Republican nominee Donald Trump's claims that he "knows nothing about" Project 2025 and has "no idea who is in charge" of it were further exposed as lies Wednesday as The Washington Postrevealed that the former president shared a private jet flight with the leader of the Heritage Foundation, the think tank spearheading the far-right agenda.
The Post published a photograph of Trump posing on the 2022 flight with Heritage Foundation president Kevin Roberts, who has faced national scrutiny in recent weeks over his role in crafting Project 2025 and his comments suggesting bloodshed could follow if the left refuses to capitulate to "the second American revolution" led by the former president.
Citing unnamed people familiar with the trip, Trump traveled with Roberts to a Heritage Foundation conference where the former president delivered a keynote address.
During his remarks, which resurfaced last month as Trump's campaign attempted to distance itself from Project 2025, the Republican candidate said of Heritage that "they're going to lay the groundwork and detail plans for exactly what our movement will do."
The Post also cited an interview it conducted this year with Roberts, who told the newspaper that he had "personally" spoken to Trump about Project 2025—something a Trump campaign spokeswoman denied.
"The flight, Trump's speech, and Roberts' interview cut against the former president's recent efforts to distance himself from Project 2025 once Democrats turned some of its most controversial proposals into a frequent campaign attack," the Post noted. "The proposals came from alumni of Trump's first term and often overlap with his own official campaign pronouncements, such as eliminating the Education Department, weakening protections for career civil servants, ending affirmative action, and reversing restrictions on greenhouse gases."
Roberts and the Heritage Foundation appear to be actively aiding the Trump campaign's attempt to detach Project 2025 from the GOP nominee's agenda.

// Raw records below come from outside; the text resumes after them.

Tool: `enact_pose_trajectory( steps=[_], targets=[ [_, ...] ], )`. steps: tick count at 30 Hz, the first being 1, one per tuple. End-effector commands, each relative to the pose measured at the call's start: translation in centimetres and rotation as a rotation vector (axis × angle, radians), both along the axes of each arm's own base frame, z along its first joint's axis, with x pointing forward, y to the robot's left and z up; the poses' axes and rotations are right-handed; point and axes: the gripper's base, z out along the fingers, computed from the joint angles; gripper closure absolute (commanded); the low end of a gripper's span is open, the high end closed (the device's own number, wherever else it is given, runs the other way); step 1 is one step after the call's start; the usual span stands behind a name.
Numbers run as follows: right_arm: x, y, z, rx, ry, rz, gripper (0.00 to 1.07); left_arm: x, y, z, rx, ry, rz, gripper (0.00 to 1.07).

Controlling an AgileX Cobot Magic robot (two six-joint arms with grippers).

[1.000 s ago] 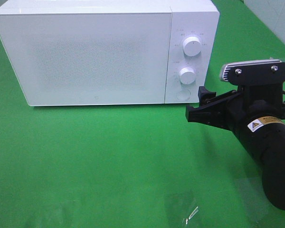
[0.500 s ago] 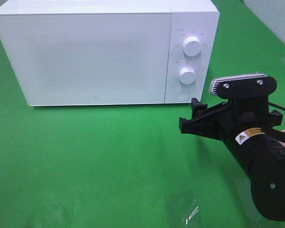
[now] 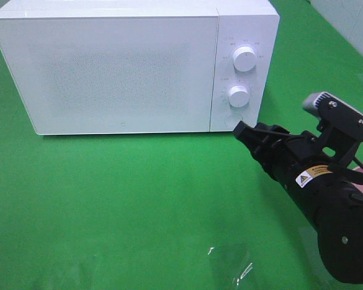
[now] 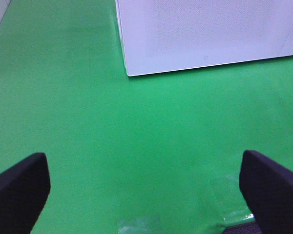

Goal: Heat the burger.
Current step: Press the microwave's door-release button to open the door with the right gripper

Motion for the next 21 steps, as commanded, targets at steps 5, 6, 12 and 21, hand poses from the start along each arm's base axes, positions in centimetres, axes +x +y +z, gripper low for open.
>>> enact_pose_trajectory(
  steps=[5, 6, 12, 21],
  targets=[
    [-0.1, 0.5, -0.1, 0.499, 0.086, -0.049, 1.07, -0.2, 0.0, 0.0, -0.004, -0.030, 0.003, 0.09],
    [-0.2, 0.6, -0.3, 0.577, 0.119, -0.070, 1.07, -0.2, 0.0, 0.0, -0.004, -0.030, 0.003, 0.09],
    [-0.2, 0.5, -0.6, 0.634, 0.161, -0.089, 1.07, -0.2, 0.0, 0.0, -0.004, -0.030, 0.003, 0.09],
    [1.7, 0.7, -0.5, 0.683, 0.226, -0.122, 1.07, -0.2, 0.0, 0.0, -0.004, -0.030, 0.003, 0.09]
  ],
)
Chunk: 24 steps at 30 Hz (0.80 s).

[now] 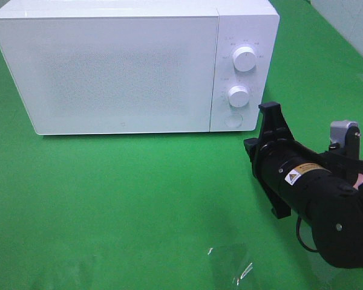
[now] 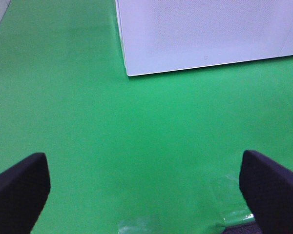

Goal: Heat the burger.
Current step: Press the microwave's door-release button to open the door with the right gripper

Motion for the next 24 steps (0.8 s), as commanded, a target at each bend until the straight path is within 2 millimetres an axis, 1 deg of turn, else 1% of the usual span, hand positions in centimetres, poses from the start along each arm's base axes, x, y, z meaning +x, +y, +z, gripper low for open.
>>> enact_pose_trajectory(
  steps=[1, 2, 3, 4, 5, 6, 7, 8, 10, 11, 12, 13, 14, 19, 21, 22, 24],
  targets=[
    [1.7, -0.1, 0.5, 0.022, -0.006, 0.005, 1.07, -0.2, 0.0, 0.0, -0.004, -0.030, 0.003, 0.09],
    [1.7, -0.1, 0.5, 0.022, -0.006, 0.005, 1.07, -0.2, 0.0, 0.0, -0.004, -0.030, 0.003, 0.09],
    [2.5, -0.2, 0.9, 0.025, -0.026, 0.010, 1.07, -0.2, 0.0, 0.0, -0.004, -0.030, 0.003, 0.09],
    [2.5, -0.2, 0.9, 0.025, -0.026, 0.010, 1.07, -0.2, 0.0, 0.0, -0.004, -0.030, 0.003, 0.09],
    [3.1, -0.2, 0.9, 0.020, -0.035, 0.019, 1.07, -0.2, 0.0, 0.0, -0.004, -0.030, 0.003, 0.09],
    [3.1, -0.2, 0.9, 0.020, -0.035, 0.019, 1.07, -0.2, 0.0, 0.0, -0.004, -0.030, 0.003, 0.09],
    [3.6, -0.1, 0.5, 0.014, -0.031, 0.024, 1.07, -0.2, 0.0, 0.0, -0.004, -0.030, 0.003, 0.09],
    [3.6, -0.1, 0.5, 0.014, -0.031, 0.024, 1.07, -0.2, 0.0, 0.0, -0.004, -0.030, 0.003, 0.09],
    [3.9, 0.2, -0.6, 0.031, 0.000, 0.018, 1.07, -0.2, 0.0, 0.0, -0.004, -0.030, 0.003, 0.09],
    [3.9, 0.2, -0.6, 0.031, 0.000, 0.018, 1.07, -0.2, 0.0, 0.0, -0.004, -0.030, 0.003, 0.09],
    [4.2, 0.5, -1.1, 0.072, 0.019, 0.012, 1.07, -0.2, 0.0, 0.0, -0.004, -0.030, 0.003, 0.09],
    [4.2, 0.5, -1.1, 0.072, 0.019, 0.012, 1.07, -0.2, 0.0, 0.0, -0.004, -0.030, 0.003, 0.09],
    [4.5, 0.7, -1.6, 0.097, 0.030, 0.003, 1.07, -0.2, 0.0, 0.0, -0.004, -0.030, 0.003, 0.09],
    [5.3, 1.3, -2.2, 0.102, 0.028, -0.002, 1.07, -0.2, 0.0, 0.0, -0.004, -0.030, 0.003, 0.09],
    [5.3, 1.3, -2.2, 0.102, 0.028, -0.002, 1.07, -0.2, 0.0, 0.0, -0.004, -0.030, 0.003, 0.09],
    [5.7, 1.6, -2.7, 0.100, 0.032, -0.003, 1.07, -0.2, 0.0, 0.0, -0.004, -0.030, 0.003, 0.09],
    [5.9, 1.7, -2.8, 0.101, 0.031, -0.003, 1.07, -0.2, 0.0, 0.0, -0.004, -0.030, 0.003, 0.09]
  ],
)
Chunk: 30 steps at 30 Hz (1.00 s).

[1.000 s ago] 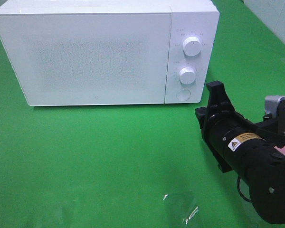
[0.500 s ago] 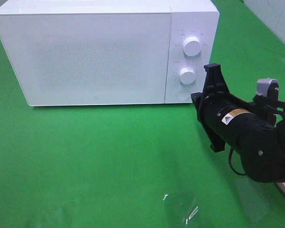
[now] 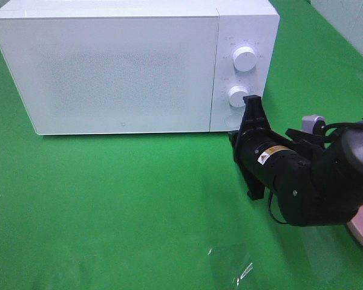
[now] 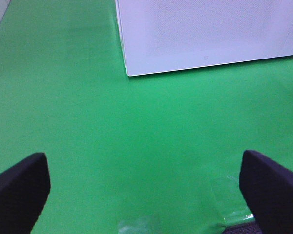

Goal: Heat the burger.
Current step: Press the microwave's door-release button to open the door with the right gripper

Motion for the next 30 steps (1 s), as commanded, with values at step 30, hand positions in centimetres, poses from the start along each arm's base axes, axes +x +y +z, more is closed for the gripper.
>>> enact_pose_trajectory(
  steps=[30],
  targets=[
    [5.4, 0.2, -1.8, -0.002, -0.066, -0.075, 1.07, -0.2, 0.0, 0.0, -0.004, -0.030, 0.003, 0.09]
  ],
)
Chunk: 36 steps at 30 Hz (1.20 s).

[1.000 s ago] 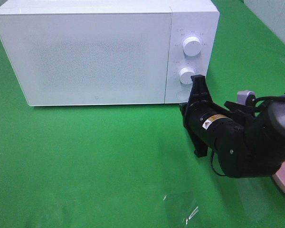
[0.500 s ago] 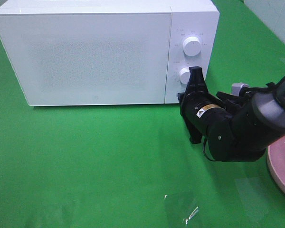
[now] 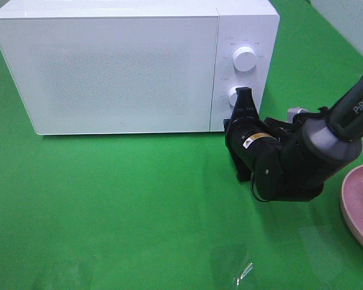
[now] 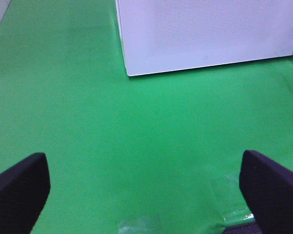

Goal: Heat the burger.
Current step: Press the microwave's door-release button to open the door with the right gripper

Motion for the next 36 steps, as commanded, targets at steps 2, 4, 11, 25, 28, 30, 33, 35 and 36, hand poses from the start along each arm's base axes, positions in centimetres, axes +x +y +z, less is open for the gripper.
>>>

Roberts announced this week that he would delay the publication of his book, which contains a forward by Trump running mate Sen. JD Vance (R-Ohio), and Heritage recently issued talking points urging Project 2025 architects to stress that the agenda and Trump's White House bid are separate.

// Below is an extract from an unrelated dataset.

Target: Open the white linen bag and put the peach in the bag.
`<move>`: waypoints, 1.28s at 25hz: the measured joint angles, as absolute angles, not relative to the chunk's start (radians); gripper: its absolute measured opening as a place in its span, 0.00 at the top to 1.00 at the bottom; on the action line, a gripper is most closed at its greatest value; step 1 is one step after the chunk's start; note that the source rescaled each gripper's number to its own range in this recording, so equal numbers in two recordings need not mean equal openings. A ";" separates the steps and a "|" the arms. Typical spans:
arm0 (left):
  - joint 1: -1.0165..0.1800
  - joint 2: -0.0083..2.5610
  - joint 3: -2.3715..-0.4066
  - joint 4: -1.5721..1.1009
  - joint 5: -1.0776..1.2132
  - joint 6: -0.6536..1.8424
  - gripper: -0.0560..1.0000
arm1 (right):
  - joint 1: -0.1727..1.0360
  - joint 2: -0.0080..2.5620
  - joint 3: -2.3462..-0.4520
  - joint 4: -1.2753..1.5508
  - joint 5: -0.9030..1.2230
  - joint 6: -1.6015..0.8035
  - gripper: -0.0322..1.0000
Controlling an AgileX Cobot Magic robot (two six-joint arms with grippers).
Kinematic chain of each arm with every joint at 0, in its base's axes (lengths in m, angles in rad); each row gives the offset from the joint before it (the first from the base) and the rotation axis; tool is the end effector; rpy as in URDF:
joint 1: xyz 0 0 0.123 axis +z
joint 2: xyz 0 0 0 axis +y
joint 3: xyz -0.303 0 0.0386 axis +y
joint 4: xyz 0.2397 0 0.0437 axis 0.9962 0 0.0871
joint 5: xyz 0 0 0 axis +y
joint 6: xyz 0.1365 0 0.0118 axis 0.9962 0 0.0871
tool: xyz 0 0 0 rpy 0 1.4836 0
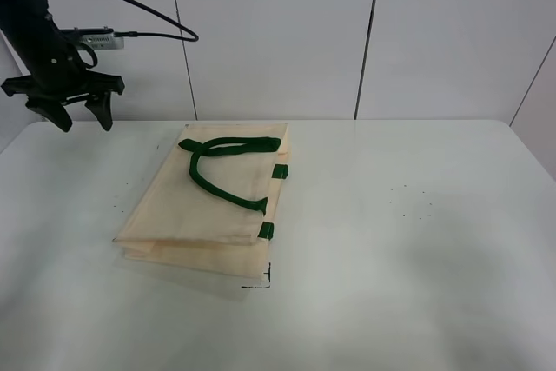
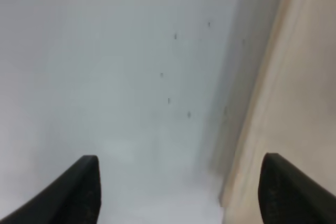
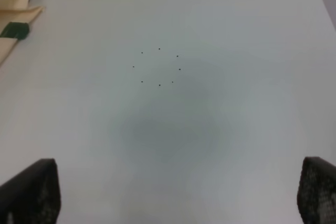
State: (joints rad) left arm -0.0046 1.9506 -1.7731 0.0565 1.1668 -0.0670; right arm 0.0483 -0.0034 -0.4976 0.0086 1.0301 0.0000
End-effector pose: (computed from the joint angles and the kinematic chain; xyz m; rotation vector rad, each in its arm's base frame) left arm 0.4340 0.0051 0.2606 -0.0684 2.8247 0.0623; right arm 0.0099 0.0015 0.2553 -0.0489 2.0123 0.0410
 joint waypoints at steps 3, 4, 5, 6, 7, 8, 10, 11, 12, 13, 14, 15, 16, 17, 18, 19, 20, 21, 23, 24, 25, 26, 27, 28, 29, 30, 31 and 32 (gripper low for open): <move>-0.005 1.830 -1.660 0.057 1.167 -0.067 0.14 | 0.048 -0.003 -0.498 0.009 1.030 0.000 0.00; -0.005 1.785 -1.616 0.057 1.167 -0.067 0.14 | 0.048 -0.003 -0.498 0.009 1.030 0.000 0.00; -0.005 1.748 -1.579 0.057 1.167 -0.067 0.14 | 0.048 -0.003 -0.498 0.009 1.030 0.000 0.00; -0.005 1.701 -1.532 0.057 1.167 -0.067 0.14 | 0.048 -0.003 -0.498 0.009 1.030 0.000 0.00; -0.005 1.654 -1.485 0.057 1.167 -0.067 0.14 | 0.048 -0.003 -0.498 0.009 1.030 0.000 0.00; -0.005 1.613 -1.435 0.057 1.167 -0.067 0.14 | 0.048 -0.003 -0.498 0.009 1.030 0.000 0.00; -0.005 1.511 -1.338 0.057 1.167 -0.067 0.14 | 0.048 -0.003 -0.498 0.009 1.030 0.000 0.00; -0.005 1.458 -1.283 0.057 1.167 -0.067 0.14 | 0.048 -0.003 -0.498 0.009 1.030 0.000 0.00; -0.005 1.411 -1.236 0.057 1.167 -0.067 0.14 | 0.048 -0.003 -0.498 0.009 1.030 0.000 0.00; -0.005 1.355 -1.180 0.057 1.167 -0.067 0.14 | 0.048 -0.003 -0.498 0.009 1.030 0.000 0.00; -0.005 1.299 -1.123 0.057 1.167 -0.067 0.14 | 0.048 -0.003 -0.498 0.009 1.030 0.000 0.00; -0.005 1.250 -1.065 0.057 1.167 -0.067 0.14 | 0.048 -0.003 -0.498 0.009 1.030 0.000 0.00; -0.005 1.194 -1.018 0.057 1.167 -0.067 0.14 | 0.048 -0.003 -0.498 0.009 1.030 0.000 0.00; -0.005 1.137 -0.961 0.057 1.167 -0.067 0.14 | 0.048 -0.003 -0.498 0.009 1.030 0.000 0.00; -0.005 1.079 -0.906 0.057 1.167 -0.067 0.14 | 0.048 -0.003 -0.498 0.009 1.030 0.000 0.00; -0.005 1.030 -0.862 0.057 1.164 -0.063 0.14 | 0.048 -0.003 -0.498 0.009 1.030 0.000 0.00; -0.005 0.970 -0.809 0.057 1.161 -0.055 0.14 | 0.048 -0.003 -0.498 0.009 1.030 0.000 0.00; -0.005 0.911 -0.759 0.057 1.149 -0.047 0.14 | 0.048 -0.003 -0.498 0.009 1.030 0.000 0.00; -0.005 0.805 -0.674 0.057 1.111 -0.035 0.14 | 0.048 -0.003 -0.498 0.009 1.030 0.000 0.00; -0.005 0.748 -0.632 0.056 1.091 -0.030 0.14 | 0.048 -0.003 -0.498 0.009 1.030 0.000 0.00; -0.005 0.691 -0.594 0.053 1.068 -0.028 0.14 | 0.048 -0.003 -0.498 0.009 1.030 0.000 0.00; -0.005 0.644 -0.562 0.052 1.049 -0.024 0.14 | 0.048 -0.003 -0.498 0.009 1.030 0.000 0.00; -0.005 0.589 -0.541 0.052 1.036 -0.023 0.14 | 0.048 -0.003 -0.498 0.009 1.030 0.000 0.00; -0.005 0.536 -0.525 0.052 1.036 -0.022 0.14 | 0.048 -0.003 -0.498 0.009 1.030 0.000 0.00; -0.005 0.485 -0.516 0.052 1.036 -0.020 0.14 | 0.048 -0.003 -0.498 0.009 1.030 0.000 0.00; -0.005 0.445 -0.513 0.052 1.037 -0.015 0.14 | 0.048 -0.003 -0.498 0.009 1.030 0.000 0.00; -0.005 0.399 -0.506 0.052 1.037 -0.009 0.14 | 0.048 -0.003 -0.498 0.009 1.030 0.000 0.00; -0.005 0.356 -0.500 0.051 1.044 0.000 0.14 | 0.048 -0.003 -0.498 0.009 1.030 0.000 0.00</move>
State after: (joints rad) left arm -0.0046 0.3564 -0.5000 0.0510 1.0437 0.0000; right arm 0.0483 -0.0034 -0.4976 0.0086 1.0301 0.0000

The efforts amount to a tacit acknowledgment of the far-right agenda's unpopularity with the American public, which has rapidly soured on Project 2025 as it has learned more about its proposals.
Democrats—including Vice President Kamala Harris, the party's 2024 nominee—have worked to connect Trump to Project 2025, releasing analyses highlighting the similarities between the agenda and the former president's campaign platform. In June, House Democrats launched a task force with the specific goal of "highlighting, preempting, and counteracting this right-wing plot to undermine democracy."
"The head of Project 2025 confirmed it and Donald Trump said it himself, Project 2025 will 'lay the groundwork and detail plans for exactly what our movement will do,'" James Singer, a spokesperson for the Harris campaign, said in response to the Post's reporting. "Just so everyone is clear, those plans include: banning abortion, monitoring women's pregnancies, raising costs on families, and firing public servants to install extreme Trump loyalists."
During a packed rally in Wisconsin on Wednesday, Harris called Project 2025 "a plan to weaken the middle class."
"If he is elected, Donald Trump intends to give tax breaks to billionaires and big corporations," Harris said to boos from the crowd. "He intends to cut Social Security and Medicare. He intends to surrender our fight against the climate crisis and he intends to end the Affordable Care Act."